In more severe cases of NMS, empiric pharmacologic therapy is typically tried. The two most frequently used medications are bromocriptine mesylate, a dopamine agonist, and dantrolene sodium, a muscle relaxant that works by inhibiting calcium release from the sarcoplasmic reticulum. Anecdotal reports and meta-analyses suggest these agents may shorten the course of the syndrome and possibly reduce mortality when used alone or in combination.58,59 Bromocriptine is given to reverse the hypodopaminergic state and is administered orally (or via nasogastric tube), starting with 2.5 mg 2 or 3 times daily and increasing doses by 2.5 mg every 24 hours until a response or until reaching a maximum dose of 45 mg/d.13,34,58,59 Dantrolene can be administered intravenously starting with an initial bolus dose of 1 to 2.5 mg/kg followed by 1 mg/kg every 6 hours up to a maximum dose of 10 mg/kg/d.13,34,58,59 Oral dantrolene is used in less severe cases or to taper down from the intravenous form after a few days with doses that range from 50 to 200 mg/d. Due to a risk of hepatoxicity, dantrolene is typically discontinued once symptoms begin to resolve. Bromocriptine, however, is generally maintained for at least 10 days for NMS related to oral neuroleptics and 2 to 3 weeks for depot neuroleptics.

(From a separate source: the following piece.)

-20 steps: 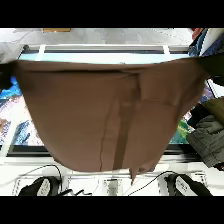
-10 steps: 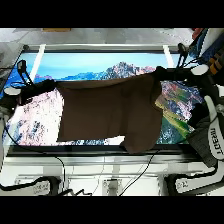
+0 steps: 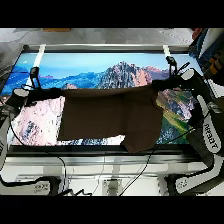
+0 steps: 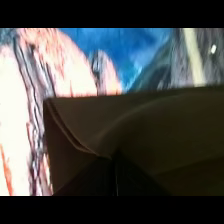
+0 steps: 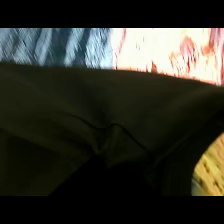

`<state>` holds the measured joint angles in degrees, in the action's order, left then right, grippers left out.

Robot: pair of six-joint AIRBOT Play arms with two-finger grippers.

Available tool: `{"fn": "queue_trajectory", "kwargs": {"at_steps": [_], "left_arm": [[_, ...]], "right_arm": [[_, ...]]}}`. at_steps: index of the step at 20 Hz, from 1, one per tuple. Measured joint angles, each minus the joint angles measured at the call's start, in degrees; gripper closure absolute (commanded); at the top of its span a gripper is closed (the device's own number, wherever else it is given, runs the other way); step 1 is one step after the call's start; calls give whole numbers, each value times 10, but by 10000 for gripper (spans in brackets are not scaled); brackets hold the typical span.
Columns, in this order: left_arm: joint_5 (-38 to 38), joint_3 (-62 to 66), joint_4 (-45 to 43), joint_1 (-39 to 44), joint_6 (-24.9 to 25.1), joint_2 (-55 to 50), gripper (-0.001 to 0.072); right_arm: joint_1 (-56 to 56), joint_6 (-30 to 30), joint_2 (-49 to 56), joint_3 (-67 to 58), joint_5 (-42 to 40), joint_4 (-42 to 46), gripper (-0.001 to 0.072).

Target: Fold the clothes and pants, and hang the long-sleeved shirts on hangers.

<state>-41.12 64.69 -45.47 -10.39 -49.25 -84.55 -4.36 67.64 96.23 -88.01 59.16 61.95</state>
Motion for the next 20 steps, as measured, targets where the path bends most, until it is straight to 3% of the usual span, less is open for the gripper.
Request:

Other dopaminergic agents besides bromocriptine have been used including amantadine hydrochloride,60 levodopa,61 and apomorphine.62 Additional pharmacologic agents that may have some utility in treating NMS are benzodiazepines,63 which can be helpful in controlling agitation but may also ameliorate symptoms and hasten recovery in milder cases, carbamezapine,64 and clonidine.65 In cases that do not respond to standard medical care, electroconvulsive therapy has been reported to improve some of the symptoms of NMS and may be effective.66,67

Recurrences of NMS do occur, especially when a patient is restarted on a neuroleptic with high potency or too quickly after their initial episode.12,68,69 Most patients who require continued antipsychotic treatment, though, are able to have a neuroleptic safely reintroduced with proper precautions including very slow titration and careful monitoring after a waiting period of about 2 weeks for an oral neuroleptic and at least 6 weeks for a depot form.14,70 Although NMS is considered an idiosyncratic reaction, it is generally felt to be prudent to use a different neuroleptic than the one that was originally associated with the development of the syndrome.12,13,71


Initial reports of mortality rates from NMS were over 30%, but increased physician awareness and introduction of newer neuroleptic medications over the last few decades have helped reduce them to closer to 10%.71 When recognized early and treated aggressively, NMS is usually not fatal and a majority of patients will recover completely between 2 and 14 days.3,7 But if diagnosis and treatment are delayed, resolution can require several weeks or longer, and surviving patients may have residual catatonia or parkinsonism, or significant morbidity secondary to renal or cardiopulmonary complications.10,13,34 When death does occur, it is usually attributable to arrhythmias, DIC, or cardiovascular, respiratory, or renal failure. Thus, early recognition and initiation of therapeutic measures by physicians remain paramount to reducing the number of severe cases of NMS and limiting this significant source of morbidity and mortality among patients receiving antipsychotics.